Problem to solve: Every line of the records below from the line with "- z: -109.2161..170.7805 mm" up to and including the line with "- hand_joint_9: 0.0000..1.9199" must be reproduced exactly, and no line outside that range.

--------------------------------

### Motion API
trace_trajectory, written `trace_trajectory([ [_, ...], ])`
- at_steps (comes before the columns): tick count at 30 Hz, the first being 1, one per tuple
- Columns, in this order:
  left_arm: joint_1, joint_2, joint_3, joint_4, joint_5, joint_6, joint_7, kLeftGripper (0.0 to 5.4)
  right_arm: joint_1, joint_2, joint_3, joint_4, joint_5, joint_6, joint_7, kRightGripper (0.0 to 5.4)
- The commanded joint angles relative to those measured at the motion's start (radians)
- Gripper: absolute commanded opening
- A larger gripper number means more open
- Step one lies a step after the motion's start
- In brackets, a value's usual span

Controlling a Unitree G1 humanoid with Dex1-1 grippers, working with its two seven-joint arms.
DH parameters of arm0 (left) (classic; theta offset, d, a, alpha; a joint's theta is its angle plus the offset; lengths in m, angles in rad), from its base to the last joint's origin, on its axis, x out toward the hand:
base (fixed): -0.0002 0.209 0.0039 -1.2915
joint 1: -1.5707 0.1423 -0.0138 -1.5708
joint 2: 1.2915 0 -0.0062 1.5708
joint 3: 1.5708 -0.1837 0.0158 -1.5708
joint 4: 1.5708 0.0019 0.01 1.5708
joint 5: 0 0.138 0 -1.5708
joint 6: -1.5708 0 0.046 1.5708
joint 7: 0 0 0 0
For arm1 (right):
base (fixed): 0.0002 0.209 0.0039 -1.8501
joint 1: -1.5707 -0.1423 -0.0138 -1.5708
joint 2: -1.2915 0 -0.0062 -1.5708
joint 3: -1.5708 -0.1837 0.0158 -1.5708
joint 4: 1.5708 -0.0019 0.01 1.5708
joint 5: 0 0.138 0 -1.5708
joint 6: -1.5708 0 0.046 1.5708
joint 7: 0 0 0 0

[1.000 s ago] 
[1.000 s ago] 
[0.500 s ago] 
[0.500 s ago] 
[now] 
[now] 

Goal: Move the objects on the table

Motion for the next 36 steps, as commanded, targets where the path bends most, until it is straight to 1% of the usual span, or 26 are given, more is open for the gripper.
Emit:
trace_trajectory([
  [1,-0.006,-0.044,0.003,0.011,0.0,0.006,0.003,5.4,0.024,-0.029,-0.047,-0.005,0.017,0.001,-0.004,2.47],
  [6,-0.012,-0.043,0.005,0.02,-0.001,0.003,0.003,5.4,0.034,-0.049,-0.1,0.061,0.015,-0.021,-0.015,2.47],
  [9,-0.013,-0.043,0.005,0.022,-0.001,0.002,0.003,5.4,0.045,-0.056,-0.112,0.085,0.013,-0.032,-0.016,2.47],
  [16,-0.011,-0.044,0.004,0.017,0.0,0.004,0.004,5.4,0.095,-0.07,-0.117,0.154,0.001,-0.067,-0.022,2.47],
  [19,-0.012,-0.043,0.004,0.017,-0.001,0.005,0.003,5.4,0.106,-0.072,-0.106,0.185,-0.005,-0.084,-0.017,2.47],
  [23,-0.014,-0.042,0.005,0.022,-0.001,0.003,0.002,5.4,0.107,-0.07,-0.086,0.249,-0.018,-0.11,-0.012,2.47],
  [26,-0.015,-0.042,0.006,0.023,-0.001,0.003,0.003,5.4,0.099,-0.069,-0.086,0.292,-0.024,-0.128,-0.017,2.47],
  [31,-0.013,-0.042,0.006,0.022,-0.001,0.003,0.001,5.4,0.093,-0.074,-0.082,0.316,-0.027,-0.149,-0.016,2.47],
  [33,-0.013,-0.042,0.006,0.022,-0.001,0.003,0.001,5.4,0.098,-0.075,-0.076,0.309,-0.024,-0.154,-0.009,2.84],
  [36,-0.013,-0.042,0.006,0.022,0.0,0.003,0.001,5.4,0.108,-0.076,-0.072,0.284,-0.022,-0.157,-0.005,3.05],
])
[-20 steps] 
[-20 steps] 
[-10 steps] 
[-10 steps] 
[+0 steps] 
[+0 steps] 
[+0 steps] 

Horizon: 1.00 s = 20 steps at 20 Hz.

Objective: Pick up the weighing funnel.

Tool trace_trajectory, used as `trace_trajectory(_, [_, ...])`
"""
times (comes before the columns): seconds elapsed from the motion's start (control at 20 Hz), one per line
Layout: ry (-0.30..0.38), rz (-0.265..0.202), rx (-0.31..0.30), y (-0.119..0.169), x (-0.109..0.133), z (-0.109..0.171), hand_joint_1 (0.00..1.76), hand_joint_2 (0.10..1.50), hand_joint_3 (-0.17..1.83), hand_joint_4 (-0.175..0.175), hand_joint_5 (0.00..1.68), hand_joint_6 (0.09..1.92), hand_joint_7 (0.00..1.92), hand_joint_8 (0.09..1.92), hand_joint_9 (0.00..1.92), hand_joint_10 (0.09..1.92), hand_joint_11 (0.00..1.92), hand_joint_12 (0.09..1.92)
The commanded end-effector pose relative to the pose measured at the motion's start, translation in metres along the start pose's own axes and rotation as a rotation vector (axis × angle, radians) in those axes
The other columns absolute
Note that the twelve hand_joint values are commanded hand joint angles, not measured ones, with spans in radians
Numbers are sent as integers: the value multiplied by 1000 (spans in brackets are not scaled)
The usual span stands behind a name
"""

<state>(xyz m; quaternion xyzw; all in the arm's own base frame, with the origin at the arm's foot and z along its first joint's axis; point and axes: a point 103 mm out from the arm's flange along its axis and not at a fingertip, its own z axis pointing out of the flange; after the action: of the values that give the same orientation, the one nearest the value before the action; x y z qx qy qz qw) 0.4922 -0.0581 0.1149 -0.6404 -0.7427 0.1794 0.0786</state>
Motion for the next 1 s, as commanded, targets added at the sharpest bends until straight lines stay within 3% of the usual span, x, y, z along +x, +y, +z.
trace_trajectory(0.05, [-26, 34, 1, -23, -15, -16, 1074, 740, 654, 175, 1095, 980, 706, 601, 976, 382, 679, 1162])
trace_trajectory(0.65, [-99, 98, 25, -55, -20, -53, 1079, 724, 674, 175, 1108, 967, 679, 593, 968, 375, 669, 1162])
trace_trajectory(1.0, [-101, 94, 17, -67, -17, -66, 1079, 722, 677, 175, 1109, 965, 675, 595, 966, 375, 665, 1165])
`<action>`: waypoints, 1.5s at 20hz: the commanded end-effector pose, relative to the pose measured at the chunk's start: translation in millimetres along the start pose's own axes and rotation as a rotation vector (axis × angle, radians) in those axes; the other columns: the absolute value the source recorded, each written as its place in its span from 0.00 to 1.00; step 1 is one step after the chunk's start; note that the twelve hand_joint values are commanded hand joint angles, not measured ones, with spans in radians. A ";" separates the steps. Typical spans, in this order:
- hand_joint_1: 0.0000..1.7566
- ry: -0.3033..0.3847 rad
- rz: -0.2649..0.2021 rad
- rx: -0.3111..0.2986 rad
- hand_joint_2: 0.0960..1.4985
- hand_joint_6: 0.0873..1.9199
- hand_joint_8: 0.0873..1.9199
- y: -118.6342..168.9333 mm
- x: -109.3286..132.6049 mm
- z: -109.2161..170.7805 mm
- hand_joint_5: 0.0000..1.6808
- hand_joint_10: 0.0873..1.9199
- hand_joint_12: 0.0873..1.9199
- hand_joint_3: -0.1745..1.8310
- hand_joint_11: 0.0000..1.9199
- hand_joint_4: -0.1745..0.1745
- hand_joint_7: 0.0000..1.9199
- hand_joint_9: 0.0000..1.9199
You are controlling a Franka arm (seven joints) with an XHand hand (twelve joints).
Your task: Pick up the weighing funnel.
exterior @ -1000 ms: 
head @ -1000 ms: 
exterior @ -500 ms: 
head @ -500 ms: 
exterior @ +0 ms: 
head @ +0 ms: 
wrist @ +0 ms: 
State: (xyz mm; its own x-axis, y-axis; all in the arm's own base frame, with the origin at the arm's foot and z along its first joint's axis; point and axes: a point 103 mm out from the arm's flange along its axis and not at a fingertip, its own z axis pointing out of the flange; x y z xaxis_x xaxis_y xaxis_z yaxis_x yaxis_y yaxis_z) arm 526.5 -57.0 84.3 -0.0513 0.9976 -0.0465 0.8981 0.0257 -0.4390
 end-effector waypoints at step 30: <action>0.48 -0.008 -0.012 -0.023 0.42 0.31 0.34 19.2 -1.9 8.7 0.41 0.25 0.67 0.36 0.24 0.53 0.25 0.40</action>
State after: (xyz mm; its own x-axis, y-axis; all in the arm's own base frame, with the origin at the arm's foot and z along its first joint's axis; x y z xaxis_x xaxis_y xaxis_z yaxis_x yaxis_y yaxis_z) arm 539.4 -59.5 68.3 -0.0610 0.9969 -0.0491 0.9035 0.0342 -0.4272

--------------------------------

Result:
- z: -109.2161..170.7805 mm
- hand_joint_5: 0.0000..1.6808
- hand_joint_10: 0.0873..1.9199
- hand_joint_12: 0.0873..1.9199
- hand_joint_3: -0.1745..1.8310
- hand_joint_11: 0.0000..1.9199
- hand_joint_4: -0.1745..0.1745
- hand_joint_7: 0.0000..1.9199
- hand_joint_9: 0.0000..1.9199

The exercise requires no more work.